___ SUPPLIED DATA

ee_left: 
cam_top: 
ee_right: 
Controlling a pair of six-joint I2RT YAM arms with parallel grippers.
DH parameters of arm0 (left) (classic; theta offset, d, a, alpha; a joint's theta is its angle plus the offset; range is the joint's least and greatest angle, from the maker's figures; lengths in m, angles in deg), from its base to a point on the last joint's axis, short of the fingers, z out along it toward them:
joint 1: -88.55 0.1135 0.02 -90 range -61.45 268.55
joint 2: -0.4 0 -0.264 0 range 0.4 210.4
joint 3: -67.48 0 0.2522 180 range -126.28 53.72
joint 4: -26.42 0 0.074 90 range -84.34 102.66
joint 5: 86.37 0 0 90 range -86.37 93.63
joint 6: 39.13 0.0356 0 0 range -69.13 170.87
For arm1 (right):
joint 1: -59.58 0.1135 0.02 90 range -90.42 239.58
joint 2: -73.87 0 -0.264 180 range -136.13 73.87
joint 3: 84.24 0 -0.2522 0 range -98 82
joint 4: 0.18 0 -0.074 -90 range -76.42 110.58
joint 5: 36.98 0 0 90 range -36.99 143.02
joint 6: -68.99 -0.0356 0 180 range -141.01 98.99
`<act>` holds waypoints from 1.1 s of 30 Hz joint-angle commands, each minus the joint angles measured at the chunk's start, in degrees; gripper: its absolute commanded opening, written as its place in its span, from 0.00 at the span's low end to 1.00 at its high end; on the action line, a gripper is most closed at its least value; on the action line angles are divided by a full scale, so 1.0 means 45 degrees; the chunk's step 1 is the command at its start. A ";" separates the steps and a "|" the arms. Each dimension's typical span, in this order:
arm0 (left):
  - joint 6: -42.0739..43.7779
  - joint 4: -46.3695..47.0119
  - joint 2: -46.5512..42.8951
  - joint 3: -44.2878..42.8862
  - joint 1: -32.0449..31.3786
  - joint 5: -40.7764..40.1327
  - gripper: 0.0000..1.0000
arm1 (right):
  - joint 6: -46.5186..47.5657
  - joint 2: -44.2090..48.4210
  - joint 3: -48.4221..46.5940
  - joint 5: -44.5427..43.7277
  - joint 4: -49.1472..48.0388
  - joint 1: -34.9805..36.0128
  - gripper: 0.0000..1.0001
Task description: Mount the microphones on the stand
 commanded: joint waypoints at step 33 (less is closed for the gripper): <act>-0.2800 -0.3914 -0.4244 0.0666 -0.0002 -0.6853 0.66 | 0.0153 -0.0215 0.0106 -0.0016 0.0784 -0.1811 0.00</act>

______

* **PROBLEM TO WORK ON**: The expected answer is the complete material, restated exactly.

* **YOUR RESPONSE**:
ee_left: 
cam_top: 
ee_right: 
Controlling a pair of six-joint I2RT YAM arms with parallel grippers.
DH parameters of arm0 (left) (classic; theta offset, d, a, alpha; a joint's theta is its angle plus the offset; range is the joint's least and greatest angle, from the maker's figures; lengths in m, angles in deg), from its base to a point on the last joint's axis, short of the fingers, z out along it toward them:
joint 1: -88.55 0.1135 0.02 -90 range -61.45 268.55
joint 2: -0.4 0 -0.264 0 range 0.4 210.4
joint 3: -67.48 0 0.2522 180 range -126.28 53.72
joint 4: -26.42 0 0.074 90 range -84.34 102.66
joint 5: 86.37 0 0 90 range -86.37 93.63
joint 6: 39.13 0.0356 0 0 range -69.13 170.87
For arm1 (right):
joint 1: -59.58 0.1135 0.02 90 range -90.42 239.58
joint 2: -73.87 0 -0.264 180 range -136.13 73.87
joint 3: 84.24 0 -0.2522 0 range -98 82
joint 4: 0.18 0 -0.074 -90 range -76.42 110.58
joint 5: 36.98 0 0 90 range -36.99 143.02
joint 6: -68.99 -0.0356 0 180 range -141.01 98.99
`<act>` holds waypoints from 1.1 s of 30 Hz joint-angle commands, each minus the joint angles measured at the chunk's start, in degrees; gripper: its absolute commanded opening, written as its place in its span, from 0.00 at the span's low end to 1.00 at its high end; on the action line, a gripper is most closed at its least value; on the action line angles are divided by a full scale, so 1.0 means 45 degrees; the chunk's step 1 is the command at its start. A ";" separates the steps and a "|" the arms. Each dimension's typical span, in this order:
arm0 (left):
  - joint 6: -42.0739..43.7779
  - joint 4: -46.3695..47.0119
  - joint 2: -46.5512..42.8951
  - joint 3: -44.2878..42.8862
  - joint 1: -32.0449..31.3786
  - joint 5: -40.7764..40.1327
  - gripper: 0.0000..1.0000
arm1 (right):
  - joint 6: -46.5186..47.5657
  - joint 2: -44.2090..48.4210
  - joint 3: -48.4221..46.5940
  - joint 5: -44.5427..43.7277
  - joint 4: -49.1472..48.0388
  - joint 1: -34.9805..36.0128
  - gripper: 0.0000..1.0001
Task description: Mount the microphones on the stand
 commanded: joint waypoints at step 33 (less is closed for the gripper): <act>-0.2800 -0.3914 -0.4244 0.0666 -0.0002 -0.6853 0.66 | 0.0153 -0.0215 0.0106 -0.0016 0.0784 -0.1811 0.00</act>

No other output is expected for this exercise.